Las memorias de Mama Blanca
Las memorias de Mama Blanca A poco, para postre o complemento, para que nada faltara, conversando con uno de nuestros antiguos peones, recibimos una fúnebre noticia: Vicente Cochocho ya no estaba en la hacienda, porque según toda probabilidad, ya no estaba en el mundo. Luego de haber regresado ileso y triunfante de aquel su postrer alzamiento, una madrugada, tal cual era su inveterada costumbre, se había ido a buscar alguna hierba o a llevar algún recado a los revolucionarios. Quizás fue una celada que le tendieron, lo cierto fue que de su excursión misteriosa y mañanera Vicente no regresó.
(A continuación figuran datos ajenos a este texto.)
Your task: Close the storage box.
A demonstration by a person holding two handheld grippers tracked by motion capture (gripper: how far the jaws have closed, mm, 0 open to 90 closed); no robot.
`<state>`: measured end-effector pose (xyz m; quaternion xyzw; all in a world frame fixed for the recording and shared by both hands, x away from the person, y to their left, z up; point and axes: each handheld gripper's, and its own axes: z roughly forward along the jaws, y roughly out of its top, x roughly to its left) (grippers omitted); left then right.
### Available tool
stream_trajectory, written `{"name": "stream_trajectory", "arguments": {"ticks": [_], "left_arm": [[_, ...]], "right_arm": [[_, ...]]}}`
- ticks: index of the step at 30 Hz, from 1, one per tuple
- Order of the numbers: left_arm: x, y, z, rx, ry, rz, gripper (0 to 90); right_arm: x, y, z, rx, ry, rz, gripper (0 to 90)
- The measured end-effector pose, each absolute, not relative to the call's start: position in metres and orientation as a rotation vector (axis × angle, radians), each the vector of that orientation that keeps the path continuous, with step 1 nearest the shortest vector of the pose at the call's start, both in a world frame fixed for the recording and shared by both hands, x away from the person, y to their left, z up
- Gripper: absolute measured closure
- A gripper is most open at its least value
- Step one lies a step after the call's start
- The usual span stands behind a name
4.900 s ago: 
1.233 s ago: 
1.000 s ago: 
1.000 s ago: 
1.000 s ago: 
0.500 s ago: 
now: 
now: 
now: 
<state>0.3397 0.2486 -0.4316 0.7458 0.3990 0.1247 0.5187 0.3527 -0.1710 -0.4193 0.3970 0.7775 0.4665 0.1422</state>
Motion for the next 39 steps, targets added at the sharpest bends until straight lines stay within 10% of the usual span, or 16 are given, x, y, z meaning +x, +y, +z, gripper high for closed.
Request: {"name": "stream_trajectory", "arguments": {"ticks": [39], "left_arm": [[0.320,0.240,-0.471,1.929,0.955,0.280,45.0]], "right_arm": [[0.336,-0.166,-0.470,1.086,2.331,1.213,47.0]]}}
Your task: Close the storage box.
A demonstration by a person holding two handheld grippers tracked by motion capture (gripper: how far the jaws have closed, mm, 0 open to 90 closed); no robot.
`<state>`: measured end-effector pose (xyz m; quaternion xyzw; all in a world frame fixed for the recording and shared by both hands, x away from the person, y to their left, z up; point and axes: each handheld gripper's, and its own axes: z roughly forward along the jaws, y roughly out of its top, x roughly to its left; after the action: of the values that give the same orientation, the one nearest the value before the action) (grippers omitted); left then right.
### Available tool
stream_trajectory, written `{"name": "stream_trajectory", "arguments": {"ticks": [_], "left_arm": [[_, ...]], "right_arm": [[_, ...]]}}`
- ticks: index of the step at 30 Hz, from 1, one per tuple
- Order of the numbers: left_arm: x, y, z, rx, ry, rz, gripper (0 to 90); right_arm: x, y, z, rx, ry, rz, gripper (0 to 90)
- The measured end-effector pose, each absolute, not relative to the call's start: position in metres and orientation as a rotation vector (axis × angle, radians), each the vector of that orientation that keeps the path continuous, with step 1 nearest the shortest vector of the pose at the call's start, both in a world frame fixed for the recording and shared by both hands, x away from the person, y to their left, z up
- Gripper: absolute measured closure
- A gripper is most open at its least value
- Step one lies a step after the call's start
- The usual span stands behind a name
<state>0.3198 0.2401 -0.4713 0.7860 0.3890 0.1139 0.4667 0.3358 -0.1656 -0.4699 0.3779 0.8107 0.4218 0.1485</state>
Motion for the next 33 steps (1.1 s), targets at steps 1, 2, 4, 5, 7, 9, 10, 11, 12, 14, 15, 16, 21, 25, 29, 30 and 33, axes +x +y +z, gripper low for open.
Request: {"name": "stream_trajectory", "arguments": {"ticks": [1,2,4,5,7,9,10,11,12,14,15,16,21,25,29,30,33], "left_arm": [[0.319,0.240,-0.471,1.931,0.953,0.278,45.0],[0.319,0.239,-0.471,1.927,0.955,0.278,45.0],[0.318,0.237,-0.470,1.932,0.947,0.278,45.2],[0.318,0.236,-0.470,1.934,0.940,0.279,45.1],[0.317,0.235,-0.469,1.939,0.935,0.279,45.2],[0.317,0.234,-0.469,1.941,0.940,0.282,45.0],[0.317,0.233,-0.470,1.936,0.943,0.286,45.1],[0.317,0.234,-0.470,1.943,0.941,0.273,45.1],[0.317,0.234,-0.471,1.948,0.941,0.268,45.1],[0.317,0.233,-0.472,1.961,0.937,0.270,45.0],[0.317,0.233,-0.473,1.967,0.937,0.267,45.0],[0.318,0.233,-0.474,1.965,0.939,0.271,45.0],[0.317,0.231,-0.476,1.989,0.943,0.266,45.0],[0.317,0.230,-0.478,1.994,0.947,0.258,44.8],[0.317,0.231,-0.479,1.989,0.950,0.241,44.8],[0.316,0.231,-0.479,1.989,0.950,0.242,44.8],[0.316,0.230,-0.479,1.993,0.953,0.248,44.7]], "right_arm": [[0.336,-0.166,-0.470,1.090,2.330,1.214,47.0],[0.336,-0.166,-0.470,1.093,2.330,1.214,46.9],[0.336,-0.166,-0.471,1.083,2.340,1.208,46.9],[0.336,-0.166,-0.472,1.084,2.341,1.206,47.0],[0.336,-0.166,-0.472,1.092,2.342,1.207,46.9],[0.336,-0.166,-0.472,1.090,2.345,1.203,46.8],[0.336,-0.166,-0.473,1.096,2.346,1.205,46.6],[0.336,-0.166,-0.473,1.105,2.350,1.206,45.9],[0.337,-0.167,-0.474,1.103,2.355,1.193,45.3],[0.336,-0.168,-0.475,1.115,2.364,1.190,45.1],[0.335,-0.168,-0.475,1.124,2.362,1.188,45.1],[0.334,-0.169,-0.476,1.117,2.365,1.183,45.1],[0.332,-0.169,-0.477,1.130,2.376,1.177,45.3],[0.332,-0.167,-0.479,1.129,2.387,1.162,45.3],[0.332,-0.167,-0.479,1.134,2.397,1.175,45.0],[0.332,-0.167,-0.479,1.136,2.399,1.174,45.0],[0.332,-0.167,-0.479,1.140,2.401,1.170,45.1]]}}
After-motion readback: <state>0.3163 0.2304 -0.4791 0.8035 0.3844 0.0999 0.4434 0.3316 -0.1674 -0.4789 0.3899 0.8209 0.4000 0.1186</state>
El peón que nos refirió el doloroso suceso, entre encogerse de hombros y estirar de labios con horrible naturalidad, terminó enunciando las siguientes hipótesis:
—Cómo perderse, él no era hombre que se perdía. O le dio de repente algún mal, o lo mandó a matar a traición un enemigo. ¡Pobre Vicente! Él, que enterró a tantos; él, que era tan «curioso» ¿se acuerdan?, para fabricar las urnas; en el monte se quedó tendido sin urna ni nada, desbarrancado o enfermo, o mal herido, ¡quién sabe cómo!, se lo comieron los zamuros.
Nuestro almuerzo, que tuvo lugar junto al agua sobre la hierba vecina, huérfana del cují, fue silencioso y fúnebre. Poco se habló, nada de risa. El pan, el pollo y los huevos duros también sabían a tristeza.